((

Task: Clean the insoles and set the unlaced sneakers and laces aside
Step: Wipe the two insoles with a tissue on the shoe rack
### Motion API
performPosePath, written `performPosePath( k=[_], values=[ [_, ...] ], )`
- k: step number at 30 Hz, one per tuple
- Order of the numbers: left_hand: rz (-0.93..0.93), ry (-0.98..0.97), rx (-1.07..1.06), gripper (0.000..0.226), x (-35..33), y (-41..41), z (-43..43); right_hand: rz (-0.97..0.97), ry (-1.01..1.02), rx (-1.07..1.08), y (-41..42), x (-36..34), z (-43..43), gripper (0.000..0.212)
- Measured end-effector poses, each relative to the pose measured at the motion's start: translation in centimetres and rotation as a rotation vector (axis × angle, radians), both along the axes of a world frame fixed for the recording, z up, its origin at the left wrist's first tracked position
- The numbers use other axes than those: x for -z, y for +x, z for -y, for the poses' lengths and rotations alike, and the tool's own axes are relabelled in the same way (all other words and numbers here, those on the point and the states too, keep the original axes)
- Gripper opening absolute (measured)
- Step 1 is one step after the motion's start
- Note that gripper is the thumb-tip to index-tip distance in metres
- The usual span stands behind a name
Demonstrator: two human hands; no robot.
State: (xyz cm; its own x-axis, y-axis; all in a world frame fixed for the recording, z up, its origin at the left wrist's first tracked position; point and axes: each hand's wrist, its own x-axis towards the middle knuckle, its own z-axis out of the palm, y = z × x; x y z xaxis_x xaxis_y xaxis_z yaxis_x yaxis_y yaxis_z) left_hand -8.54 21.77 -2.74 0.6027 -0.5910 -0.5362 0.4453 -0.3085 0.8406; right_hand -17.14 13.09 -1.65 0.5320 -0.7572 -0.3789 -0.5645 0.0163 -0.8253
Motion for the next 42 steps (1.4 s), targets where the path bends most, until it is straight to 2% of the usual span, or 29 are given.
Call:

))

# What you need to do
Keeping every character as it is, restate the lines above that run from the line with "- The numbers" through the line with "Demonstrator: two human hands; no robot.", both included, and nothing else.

# Solution
- The numbers use other axes than those: x for -z, y for +x, z for -y, for the poses' lengths and rotations alike, and the tool's own axes are relabelled in the same way (all other words and numbers here, those on the point and the states too, keep the original axes)
- Gripper opening absolute (measured)
- Step 1 is one step after the motion's start
- Note that gripper is the thumb-tip to index-tip distance in metres
- The usual span stands behind a name
Demonstrator: two human hands; no robot.

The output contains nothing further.